What you will do:
Could you output, exactly and with nothing else, every line from the one that contains "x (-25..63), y" through the last line of the listing below?

──────── Recorded data ────────

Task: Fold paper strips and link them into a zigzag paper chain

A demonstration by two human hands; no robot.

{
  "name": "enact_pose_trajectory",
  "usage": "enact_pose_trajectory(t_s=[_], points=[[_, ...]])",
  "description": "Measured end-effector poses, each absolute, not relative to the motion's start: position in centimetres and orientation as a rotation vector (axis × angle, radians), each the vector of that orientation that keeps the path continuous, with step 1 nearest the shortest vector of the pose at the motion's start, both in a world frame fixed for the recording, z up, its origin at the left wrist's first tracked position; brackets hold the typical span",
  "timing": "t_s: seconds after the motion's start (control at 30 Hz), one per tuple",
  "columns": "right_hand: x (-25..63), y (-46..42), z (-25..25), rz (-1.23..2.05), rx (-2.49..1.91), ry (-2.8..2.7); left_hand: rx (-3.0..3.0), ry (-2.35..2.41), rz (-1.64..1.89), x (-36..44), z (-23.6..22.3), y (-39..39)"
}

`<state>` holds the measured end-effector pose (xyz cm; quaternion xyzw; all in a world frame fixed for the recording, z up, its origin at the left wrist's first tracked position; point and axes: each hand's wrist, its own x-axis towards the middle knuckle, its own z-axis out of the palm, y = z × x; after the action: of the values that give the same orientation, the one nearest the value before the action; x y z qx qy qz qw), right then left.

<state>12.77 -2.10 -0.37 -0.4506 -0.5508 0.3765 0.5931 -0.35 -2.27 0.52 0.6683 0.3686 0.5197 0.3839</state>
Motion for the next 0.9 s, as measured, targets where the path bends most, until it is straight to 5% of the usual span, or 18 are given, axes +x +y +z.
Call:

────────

Exercise result:
  "columns": "right_hand: x (-25..63), y (-46..42), z (-25..25), rz (-1.23..2.05), rx (-2.49..1.91), ry (-2.8..2.7); left_hand: rx (-3.0..3.0), ry (-2.35..2.41), rz (-1.64..1.89), x (-36..44), z (-23.6..22.3), y (-39..39)"
}

`<state>` holds the measured end-effector pose (xyz cm; quaternion xyzw; all in a world frame fixed for the recording, z up, its origin at the left wrist's first tracked position; point and axes: each hand's wrist, its own x-axis towards the middle knuckle, its own z-axis out of the palm, y = z × x; after the action: of the values that give the same orientation, the one nearest the value before the action; x y z qx qy qz qw), right then left.

<state>12.77 -2.10 -0.37 -0.4506 -0.5508 0.3765 0.5931 -0.35 -2.27 0.52 0.6683 0.3686 0.5197 0.3839</state>
Motion for the next 0.9 s, as measured, targets where the path bends most, until it is straight to 5% of the usual span, or 18 are given, axes +x +y +z.
Call:

Output for this exercise is now complete.